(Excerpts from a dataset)
:::::

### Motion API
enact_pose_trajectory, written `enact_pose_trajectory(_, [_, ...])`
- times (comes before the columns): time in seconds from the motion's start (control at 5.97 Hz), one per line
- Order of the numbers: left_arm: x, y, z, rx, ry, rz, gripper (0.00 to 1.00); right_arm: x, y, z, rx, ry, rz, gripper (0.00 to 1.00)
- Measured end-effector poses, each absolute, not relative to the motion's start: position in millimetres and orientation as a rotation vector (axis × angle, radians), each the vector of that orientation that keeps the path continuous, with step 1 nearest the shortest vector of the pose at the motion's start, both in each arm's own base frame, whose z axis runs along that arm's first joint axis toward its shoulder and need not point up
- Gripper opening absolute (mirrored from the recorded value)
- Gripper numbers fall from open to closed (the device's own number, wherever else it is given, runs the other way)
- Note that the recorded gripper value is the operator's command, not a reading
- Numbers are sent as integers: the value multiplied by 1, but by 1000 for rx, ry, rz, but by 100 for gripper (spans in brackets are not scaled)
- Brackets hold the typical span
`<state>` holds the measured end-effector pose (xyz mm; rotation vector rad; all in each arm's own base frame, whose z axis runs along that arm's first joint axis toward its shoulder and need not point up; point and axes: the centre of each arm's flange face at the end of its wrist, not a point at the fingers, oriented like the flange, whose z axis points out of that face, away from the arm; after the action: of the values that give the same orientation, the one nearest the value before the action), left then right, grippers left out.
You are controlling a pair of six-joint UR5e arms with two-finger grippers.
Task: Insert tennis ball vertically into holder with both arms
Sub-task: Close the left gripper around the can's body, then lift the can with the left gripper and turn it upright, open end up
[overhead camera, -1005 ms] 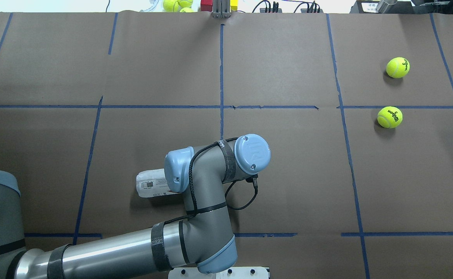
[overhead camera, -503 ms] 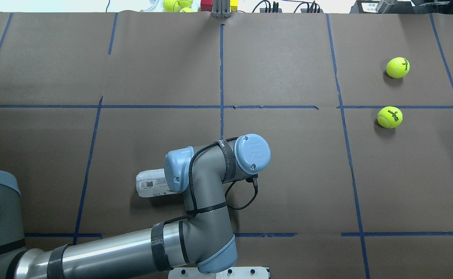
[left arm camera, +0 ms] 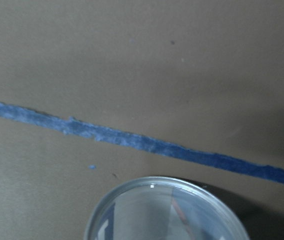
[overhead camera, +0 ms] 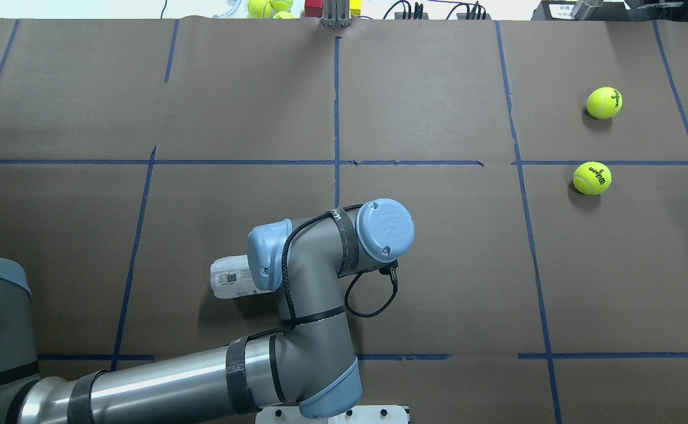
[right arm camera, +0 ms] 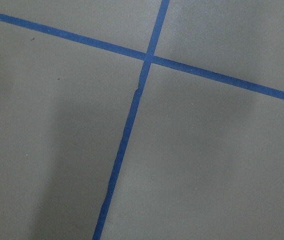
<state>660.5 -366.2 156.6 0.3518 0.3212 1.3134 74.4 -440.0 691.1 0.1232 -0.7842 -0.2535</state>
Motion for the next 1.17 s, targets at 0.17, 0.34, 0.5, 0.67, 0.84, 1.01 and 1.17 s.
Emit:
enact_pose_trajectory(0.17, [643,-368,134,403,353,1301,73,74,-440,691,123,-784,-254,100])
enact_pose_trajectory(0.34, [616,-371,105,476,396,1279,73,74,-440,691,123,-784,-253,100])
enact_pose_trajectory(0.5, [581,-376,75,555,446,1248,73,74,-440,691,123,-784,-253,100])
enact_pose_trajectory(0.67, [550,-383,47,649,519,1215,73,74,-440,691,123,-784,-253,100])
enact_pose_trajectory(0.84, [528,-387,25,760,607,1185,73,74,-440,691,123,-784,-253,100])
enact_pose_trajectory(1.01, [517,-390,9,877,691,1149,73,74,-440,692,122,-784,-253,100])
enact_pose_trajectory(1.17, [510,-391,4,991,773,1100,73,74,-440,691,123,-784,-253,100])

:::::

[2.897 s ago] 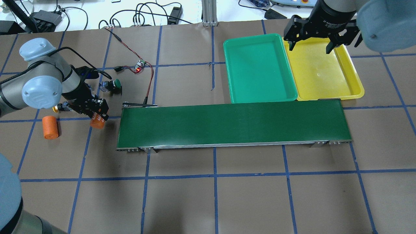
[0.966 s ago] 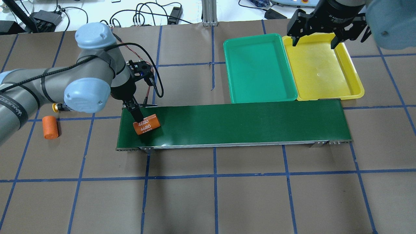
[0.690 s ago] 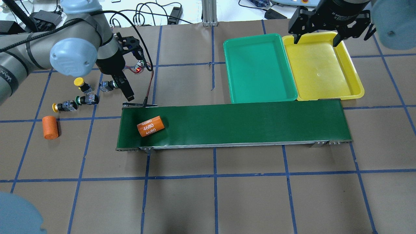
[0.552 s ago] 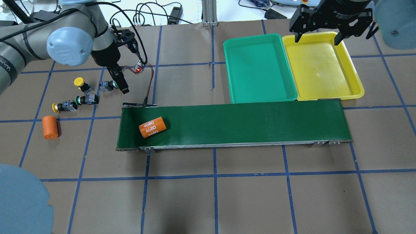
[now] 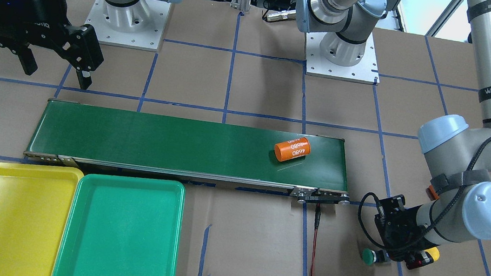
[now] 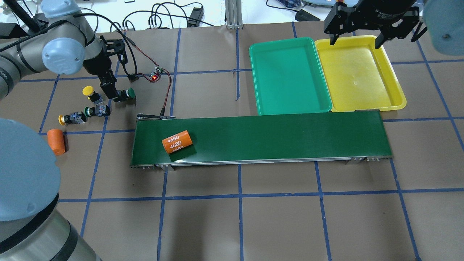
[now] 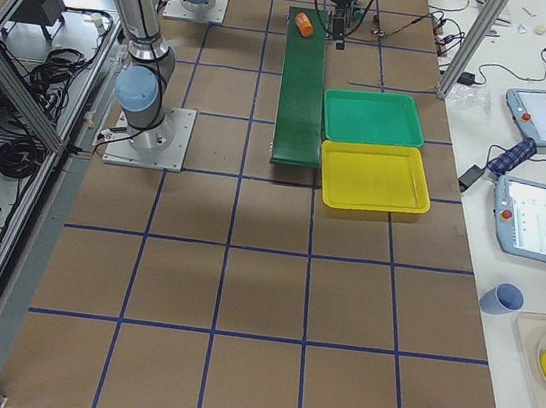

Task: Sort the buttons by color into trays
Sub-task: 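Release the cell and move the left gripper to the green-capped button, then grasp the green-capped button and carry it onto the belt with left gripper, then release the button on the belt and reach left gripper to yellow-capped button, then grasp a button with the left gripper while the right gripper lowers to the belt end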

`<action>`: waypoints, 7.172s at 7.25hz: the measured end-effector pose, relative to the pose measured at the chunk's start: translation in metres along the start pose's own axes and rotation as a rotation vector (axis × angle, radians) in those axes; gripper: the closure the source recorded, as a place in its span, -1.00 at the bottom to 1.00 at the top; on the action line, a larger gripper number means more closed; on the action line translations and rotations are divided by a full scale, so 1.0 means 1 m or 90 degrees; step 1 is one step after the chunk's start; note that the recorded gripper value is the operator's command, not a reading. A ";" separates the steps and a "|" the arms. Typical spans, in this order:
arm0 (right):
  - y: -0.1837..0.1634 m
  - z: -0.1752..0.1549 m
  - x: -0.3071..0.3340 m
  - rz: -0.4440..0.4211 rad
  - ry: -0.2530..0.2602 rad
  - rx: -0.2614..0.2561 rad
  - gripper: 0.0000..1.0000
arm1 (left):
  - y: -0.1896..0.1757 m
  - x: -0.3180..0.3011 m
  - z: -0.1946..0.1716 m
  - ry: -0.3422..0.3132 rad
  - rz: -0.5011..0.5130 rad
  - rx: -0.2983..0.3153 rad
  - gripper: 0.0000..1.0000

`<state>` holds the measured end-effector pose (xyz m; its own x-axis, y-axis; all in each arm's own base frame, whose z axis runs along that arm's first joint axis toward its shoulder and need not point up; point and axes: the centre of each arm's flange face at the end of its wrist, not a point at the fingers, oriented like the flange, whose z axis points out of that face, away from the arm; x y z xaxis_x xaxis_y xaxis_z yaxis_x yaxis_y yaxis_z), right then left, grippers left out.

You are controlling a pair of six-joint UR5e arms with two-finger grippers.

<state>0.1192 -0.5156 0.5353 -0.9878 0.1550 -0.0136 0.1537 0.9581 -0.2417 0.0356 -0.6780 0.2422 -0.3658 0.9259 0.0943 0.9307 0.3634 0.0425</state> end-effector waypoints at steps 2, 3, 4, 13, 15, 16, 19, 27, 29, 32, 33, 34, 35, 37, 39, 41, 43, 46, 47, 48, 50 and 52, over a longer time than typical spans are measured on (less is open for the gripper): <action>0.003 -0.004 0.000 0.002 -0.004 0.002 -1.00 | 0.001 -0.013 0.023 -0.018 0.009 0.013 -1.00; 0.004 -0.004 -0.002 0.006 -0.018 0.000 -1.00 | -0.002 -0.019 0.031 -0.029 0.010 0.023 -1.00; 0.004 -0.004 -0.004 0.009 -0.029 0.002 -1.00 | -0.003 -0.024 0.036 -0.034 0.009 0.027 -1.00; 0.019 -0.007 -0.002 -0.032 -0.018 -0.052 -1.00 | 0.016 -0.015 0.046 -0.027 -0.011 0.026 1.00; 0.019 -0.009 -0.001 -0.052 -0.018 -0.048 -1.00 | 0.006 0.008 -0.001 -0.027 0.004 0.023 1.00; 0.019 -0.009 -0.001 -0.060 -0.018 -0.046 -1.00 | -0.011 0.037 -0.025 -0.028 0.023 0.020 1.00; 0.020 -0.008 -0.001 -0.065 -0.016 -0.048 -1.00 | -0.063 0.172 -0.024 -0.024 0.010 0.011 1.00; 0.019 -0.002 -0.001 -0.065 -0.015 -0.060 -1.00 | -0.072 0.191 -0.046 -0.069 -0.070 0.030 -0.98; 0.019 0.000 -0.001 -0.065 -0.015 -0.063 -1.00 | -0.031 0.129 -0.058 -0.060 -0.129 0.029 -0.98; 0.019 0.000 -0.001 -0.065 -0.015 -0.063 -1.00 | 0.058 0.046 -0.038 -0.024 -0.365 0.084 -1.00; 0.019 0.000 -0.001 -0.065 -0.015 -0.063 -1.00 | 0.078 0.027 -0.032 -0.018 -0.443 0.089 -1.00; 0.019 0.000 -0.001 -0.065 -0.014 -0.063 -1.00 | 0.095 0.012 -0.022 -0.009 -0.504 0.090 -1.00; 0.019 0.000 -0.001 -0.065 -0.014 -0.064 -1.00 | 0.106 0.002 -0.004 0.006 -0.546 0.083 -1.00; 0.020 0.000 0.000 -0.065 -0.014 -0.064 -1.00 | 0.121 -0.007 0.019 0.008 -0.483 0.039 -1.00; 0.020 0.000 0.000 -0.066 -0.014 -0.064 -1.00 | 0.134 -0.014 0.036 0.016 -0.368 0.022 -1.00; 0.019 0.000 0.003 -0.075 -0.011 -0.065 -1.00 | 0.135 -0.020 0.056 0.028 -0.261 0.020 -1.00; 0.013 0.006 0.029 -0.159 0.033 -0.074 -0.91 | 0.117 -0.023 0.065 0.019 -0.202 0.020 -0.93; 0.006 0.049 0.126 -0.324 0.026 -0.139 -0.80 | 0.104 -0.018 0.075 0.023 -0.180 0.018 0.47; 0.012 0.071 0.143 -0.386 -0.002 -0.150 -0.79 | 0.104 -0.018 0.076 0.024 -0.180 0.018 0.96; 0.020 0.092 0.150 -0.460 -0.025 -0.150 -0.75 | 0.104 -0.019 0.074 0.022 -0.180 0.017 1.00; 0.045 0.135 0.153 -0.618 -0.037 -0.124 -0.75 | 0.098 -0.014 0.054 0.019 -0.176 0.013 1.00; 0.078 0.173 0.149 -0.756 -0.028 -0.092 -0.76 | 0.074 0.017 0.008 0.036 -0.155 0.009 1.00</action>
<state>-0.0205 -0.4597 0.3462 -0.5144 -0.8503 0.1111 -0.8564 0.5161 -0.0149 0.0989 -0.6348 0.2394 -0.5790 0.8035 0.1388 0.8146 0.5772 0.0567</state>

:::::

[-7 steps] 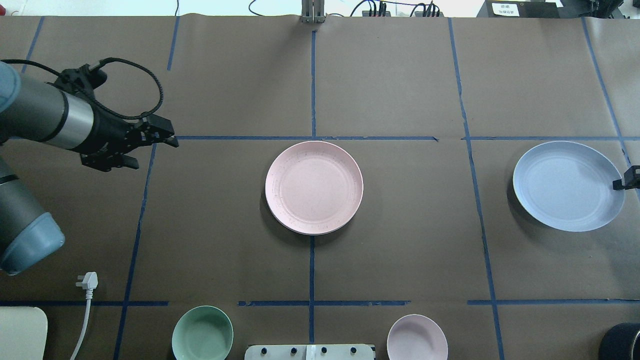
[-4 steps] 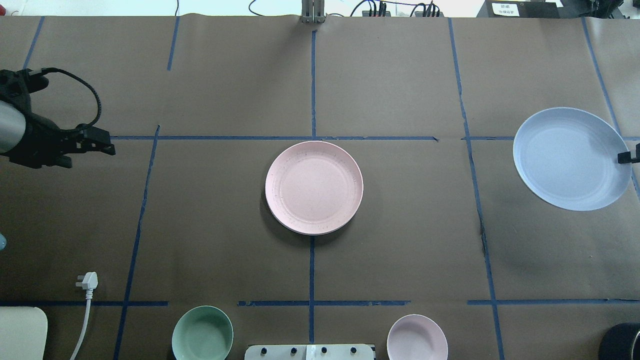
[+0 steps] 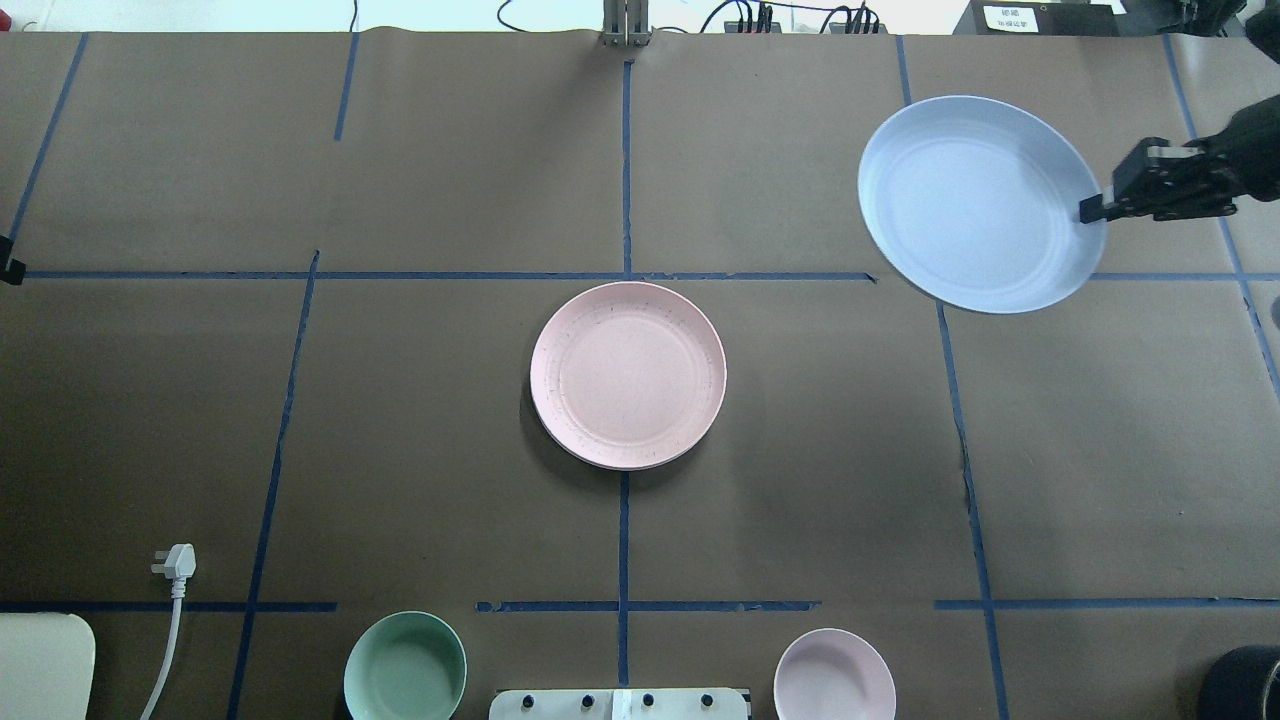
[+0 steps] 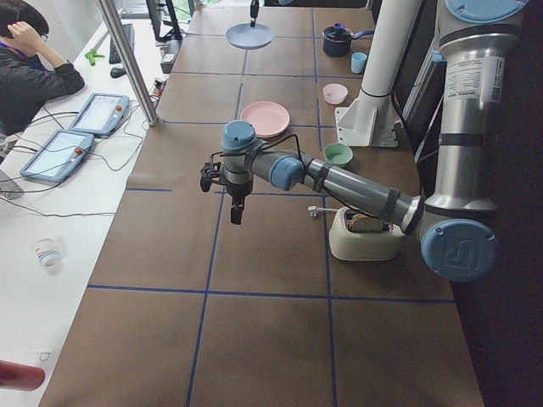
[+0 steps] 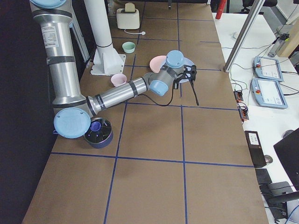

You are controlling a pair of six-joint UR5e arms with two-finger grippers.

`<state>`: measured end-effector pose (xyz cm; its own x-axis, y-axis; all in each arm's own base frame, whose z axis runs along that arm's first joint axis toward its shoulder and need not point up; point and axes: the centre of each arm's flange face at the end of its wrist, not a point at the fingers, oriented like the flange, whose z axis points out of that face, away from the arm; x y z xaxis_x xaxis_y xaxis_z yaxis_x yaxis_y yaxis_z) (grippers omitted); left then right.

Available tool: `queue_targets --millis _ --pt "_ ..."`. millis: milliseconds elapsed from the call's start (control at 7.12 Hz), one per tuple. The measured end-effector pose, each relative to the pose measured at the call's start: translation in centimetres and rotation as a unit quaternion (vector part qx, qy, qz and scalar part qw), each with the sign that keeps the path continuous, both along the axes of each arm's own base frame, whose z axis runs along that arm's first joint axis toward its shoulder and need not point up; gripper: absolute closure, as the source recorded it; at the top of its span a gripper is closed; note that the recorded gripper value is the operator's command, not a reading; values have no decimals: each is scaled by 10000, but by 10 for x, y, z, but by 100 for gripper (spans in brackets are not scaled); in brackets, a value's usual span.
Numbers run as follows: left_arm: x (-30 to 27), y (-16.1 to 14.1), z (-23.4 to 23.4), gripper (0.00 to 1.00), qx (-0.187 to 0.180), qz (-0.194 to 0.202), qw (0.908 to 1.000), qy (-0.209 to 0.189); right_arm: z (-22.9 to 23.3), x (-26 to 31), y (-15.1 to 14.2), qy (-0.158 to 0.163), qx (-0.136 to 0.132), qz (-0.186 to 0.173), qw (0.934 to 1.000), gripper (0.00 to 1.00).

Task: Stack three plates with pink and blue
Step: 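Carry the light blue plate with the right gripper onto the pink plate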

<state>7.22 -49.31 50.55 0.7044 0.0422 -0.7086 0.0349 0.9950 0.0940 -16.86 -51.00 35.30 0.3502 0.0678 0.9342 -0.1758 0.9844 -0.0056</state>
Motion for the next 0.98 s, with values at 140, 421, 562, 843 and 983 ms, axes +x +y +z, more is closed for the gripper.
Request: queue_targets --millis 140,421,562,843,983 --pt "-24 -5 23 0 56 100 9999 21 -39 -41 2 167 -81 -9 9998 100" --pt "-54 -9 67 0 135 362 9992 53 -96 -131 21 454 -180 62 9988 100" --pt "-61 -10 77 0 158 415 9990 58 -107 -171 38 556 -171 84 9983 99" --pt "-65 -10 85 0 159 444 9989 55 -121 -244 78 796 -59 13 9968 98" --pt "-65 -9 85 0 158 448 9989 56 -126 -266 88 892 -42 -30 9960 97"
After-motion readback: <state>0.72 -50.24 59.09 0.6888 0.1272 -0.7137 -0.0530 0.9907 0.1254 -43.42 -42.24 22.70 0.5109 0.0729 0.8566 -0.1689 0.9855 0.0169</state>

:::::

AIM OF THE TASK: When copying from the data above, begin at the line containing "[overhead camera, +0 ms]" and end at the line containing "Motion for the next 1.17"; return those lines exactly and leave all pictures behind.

ANSWER TO THIS TASK:
[overhead camera, +0 ms] 
[right arm camera, +0 ms] 
<state>660.5 -366.2 156.6 0.3518 0.3212 1.3134 74.4 -440.0 691.1 0.1232 -0.7842 -0.2535</state>
Motion for the next 1.17 s, targets at 0.17, 0.34, 0.5, 0.67, 0.84, 1.01 and 1.17 s.

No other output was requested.